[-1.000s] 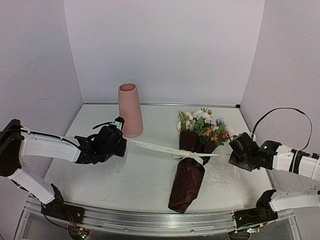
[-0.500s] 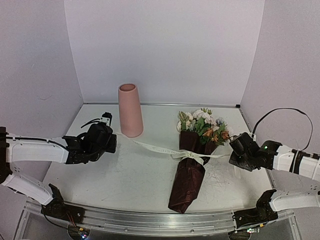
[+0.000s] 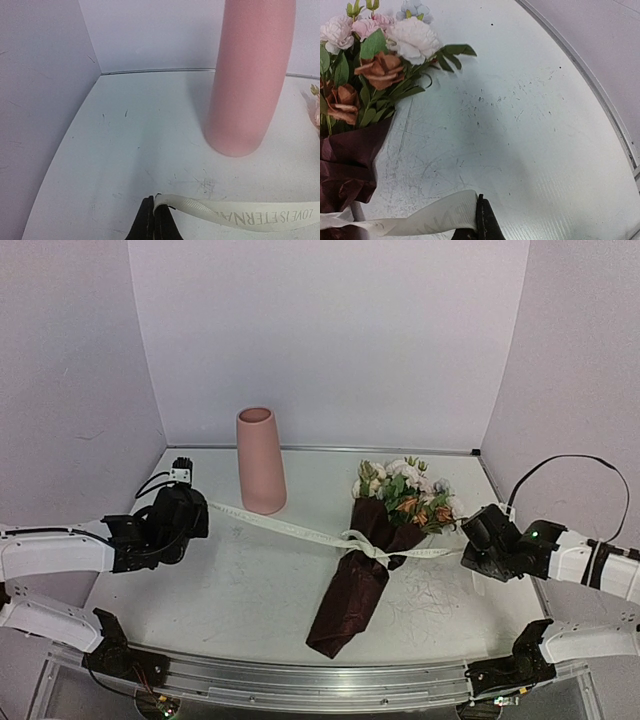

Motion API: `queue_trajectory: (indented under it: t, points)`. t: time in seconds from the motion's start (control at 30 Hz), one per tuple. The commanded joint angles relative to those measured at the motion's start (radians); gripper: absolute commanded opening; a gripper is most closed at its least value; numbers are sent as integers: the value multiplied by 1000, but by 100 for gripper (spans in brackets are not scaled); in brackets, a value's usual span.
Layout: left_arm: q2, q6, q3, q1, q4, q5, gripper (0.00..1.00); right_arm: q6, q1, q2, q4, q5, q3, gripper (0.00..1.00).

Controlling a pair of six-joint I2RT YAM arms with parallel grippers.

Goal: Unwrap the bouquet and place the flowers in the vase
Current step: Untie the ribbon from the wrapping paper.

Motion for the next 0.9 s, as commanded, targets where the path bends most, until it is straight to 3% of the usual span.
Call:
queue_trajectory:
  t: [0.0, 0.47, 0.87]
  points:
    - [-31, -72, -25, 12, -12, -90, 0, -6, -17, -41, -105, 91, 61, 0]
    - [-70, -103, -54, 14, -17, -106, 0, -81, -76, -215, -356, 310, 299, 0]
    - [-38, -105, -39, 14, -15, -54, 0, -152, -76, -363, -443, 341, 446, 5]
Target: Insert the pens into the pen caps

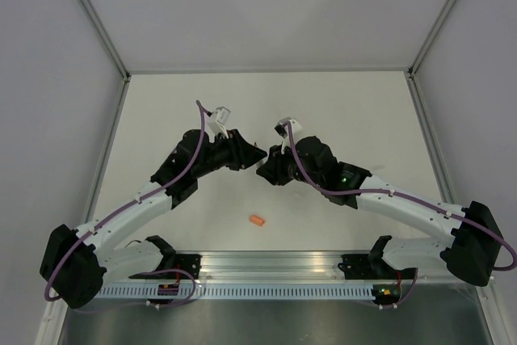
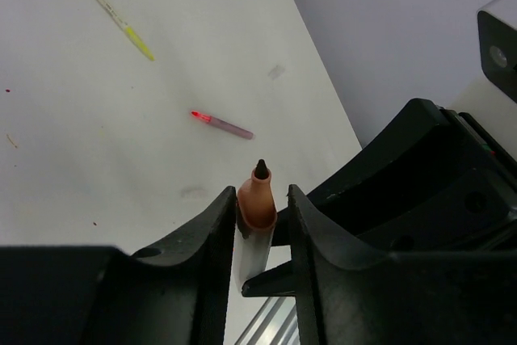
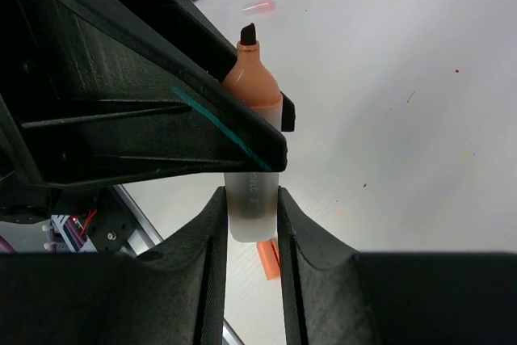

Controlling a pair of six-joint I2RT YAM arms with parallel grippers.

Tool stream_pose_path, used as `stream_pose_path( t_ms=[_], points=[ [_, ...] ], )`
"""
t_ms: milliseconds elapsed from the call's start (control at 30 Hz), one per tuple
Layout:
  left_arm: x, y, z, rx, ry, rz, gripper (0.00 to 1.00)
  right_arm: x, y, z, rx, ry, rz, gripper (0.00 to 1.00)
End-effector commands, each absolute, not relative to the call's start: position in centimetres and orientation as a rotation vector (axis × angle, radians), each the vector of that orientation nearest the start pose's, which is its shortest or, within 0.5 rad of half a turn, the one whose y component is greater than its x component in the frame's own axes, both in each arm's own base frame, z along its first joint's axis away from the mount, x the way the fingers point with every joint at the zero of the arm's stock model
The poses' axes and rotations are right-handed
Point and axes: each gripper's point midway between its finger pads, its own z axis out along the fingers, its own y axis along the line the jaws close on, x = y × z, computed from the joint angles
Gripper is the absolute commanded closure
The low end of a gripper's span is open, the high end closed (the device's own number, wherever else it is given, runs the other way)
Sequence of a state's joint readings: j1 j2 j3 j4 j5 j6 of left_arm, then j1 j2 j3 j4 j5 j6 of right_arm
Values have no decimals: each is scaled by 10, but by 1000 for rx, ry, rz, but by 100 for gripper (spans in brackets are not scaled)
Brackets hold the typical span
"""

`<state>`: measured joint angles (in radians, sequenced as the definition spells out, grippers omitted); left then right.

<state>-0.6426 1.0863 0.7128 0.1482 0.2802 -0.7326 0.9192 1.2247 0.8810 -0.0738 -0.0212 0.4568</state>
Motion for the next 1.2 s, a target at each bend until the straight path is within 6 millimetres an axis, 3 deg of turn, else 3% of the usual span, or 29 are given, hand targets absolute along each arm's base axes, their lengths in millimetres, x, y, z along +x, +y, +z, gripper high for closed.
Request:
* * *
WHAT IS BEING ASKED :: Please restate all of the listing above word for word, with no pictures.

WRITTEN SOLUTION ::
[-1.000s] 
[-0.500s] 
[+0.000s] 

Motion API: `queue_trajectory: (indented under it: t, points)`. t: time in seconds from the motion's start (control at 30 Hz), one per tuple. The commanded joint angles relative to those measured at the motion's start (radians); gripper: absolute commanded opening; a gripper is most closed at its least value; numbers are sent as integers: the value multiplied by 1000, but by 100 for gripper (spans in brackets are not scaled); in brackets, a value's usual span.
Layout: left_arm: q2, q6, q3, q1, q4, q5, gripper (0.00..1.00); right_arm: q6, q1, q2, q4, q5, q3, gripper (0.00..1.00).

Controlling a pair of six-joint I2RT YAM arms with parallel grippers.

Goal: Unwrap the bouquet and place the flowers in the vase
Current step: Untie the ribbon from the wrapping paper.

Motion for the next 0.9 s, as commanded, targets where the path bends most, until it is straight to 3% of the usual span.
Call:
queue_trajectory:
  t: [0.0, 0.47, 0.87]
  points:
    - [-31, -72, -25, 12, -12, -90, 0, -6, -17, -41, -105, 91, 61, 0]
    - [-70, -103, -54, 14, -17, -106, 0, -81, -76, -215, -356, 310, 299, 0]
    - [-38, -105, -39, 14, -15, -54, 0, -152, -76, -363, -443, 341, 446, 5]
Target: Insert the pens into the pen caps


Controlling a pair of six-joint I2RT YAM arms with parallel grippers.

Tool stream_pose_path, used as `stream_pose_path( t_ms=[_], points=[ [_, ...] ], )`
"""
t_ms: milliseconds elapsed from the call's start (control at 30 Hz), one per tuple
Layout:
  left_arm: x, y, z, rx, ry, rz, gripper (0.00 to 1.00)
  right_arm: x, y, z, rx, ry, rz, gripper (0.00 to 1.00)
End-effector commands, each absolute, not relative to the call's start: position in centimetres and orientation as a rotation vector (axis × angle, radians), each the vector of that orientation nearest the start pose's, which is its shortest or, within 0.5 rad of half a turn, the one whose y component is greater than its x component in the frame's own axes, both in each arm's own base frame, z along its first joint's axis away from the mount, x the way the fingers point with every joint at the zero of the arm's stock model
The poses' axes and rotations are right-handed
Point and axes: each gripper's point midway between its finger pads, its own z axis out along the fingers, its own y axis along the line the jaws close on, x = y × z, computed from the joint angles
Gripper is the absolute commanded closure
The low end of a gripper's span is open, the high end closed (the device's own number, wherever else it is given, runs the other way)
Sequence of a state's joint readings: j1 j2 j3 j4 j5 j6 of left_arm, then j1 j2 j3 j4 j5 j6 of right_arm
Values have no decimals: each is scaled by 10, but by 1000 for rx, ry, rz, but by 100 for gripper (spans in brackets are not scaled)
Brackets hold the typical span
"""

`<state>`: measured joint angles (in radians, sequenced as the definition spells out, grippers omitted); left then right.

<state>-0.6426 1.0863 0.7128 0.1482 0.2802 -0.7326 0.9192 1.2247 0.8810 -0.0738 -0.0212 0.4568</state>
Motion for the next 1.2 s, a target at each bend until the straight path is within 6 millimetres an axis, 3 deg of turn, else 3% of the usual span, or 29 are given, hand targets absolute along each arm's base axes, their lengths in millimetres, x, y, z along +x, +y, +z, gripper high for closed.
Request:

With this, the answer is done.